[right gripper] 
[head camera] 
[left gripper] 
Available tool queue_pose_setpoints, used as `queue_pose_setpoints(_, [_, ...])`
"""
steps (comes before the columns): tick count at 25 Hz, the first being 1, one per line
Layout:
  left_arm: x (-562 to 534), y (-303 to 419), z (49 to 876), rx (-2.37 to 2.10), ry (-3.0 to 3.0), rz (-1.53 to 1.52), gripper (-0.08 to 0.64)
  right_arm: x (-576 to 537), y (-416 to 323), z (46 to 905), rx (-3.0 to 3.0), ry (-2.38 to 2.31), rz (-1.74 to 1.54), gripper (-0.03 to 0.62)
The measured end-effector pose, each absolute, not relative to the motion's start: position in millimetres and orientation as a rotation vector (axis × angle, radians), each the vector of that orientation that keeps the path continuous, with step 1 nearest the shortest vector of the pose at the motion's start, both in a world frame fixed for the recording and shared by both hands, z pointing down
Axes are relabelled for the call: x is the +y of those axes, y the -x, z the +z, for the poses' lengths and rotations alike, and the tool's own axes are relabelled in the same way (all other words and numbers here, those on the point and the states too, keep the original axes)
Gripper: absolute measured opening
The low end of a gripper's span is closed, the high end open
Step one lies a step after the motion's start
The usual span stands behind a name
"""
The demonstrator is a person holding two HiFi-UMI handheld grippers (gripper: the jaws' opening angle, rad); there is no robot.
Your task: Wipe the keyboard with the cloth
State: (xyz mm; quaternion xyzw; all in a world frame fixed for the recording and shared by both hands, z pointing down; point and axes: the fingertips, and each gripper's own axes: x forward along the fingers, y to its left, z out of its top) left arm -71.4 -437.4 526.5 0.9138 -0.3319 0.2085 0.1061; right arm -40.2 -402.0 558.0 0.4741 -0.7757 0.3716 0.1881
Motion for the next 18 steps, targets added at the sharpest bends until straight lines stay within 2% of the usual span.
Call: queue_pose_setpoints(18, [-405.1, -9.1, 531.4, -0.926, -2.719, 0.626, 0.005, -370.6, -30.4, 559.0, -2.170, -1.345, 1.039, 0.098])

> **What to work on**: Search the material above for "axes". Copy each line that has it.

> **Answer to this task**:
Axes are relabelled for the call: x is the +y of those axes, y the -x, z the +z, for the poses' lengths and rotations alike, and the tool's own axes are relabelled in the same way (all other words and numbers here, those on the point and the states too, keep the original axes)
State: (xyz mm; quaternion xyzw; all in a world frame fixed for the recording and shared by both hands, z pointing down; point and axes: the fingertips, and each gripper's own axes: x forward along the fingers, y to its left, z out of its top) left arm -71.4 -437.4 526.5 0.9138 -0.3319 0.2085 0.1061; right arm -40.2 -402.0 558.0 0.4741 -0.7757 0.3716 0.1881

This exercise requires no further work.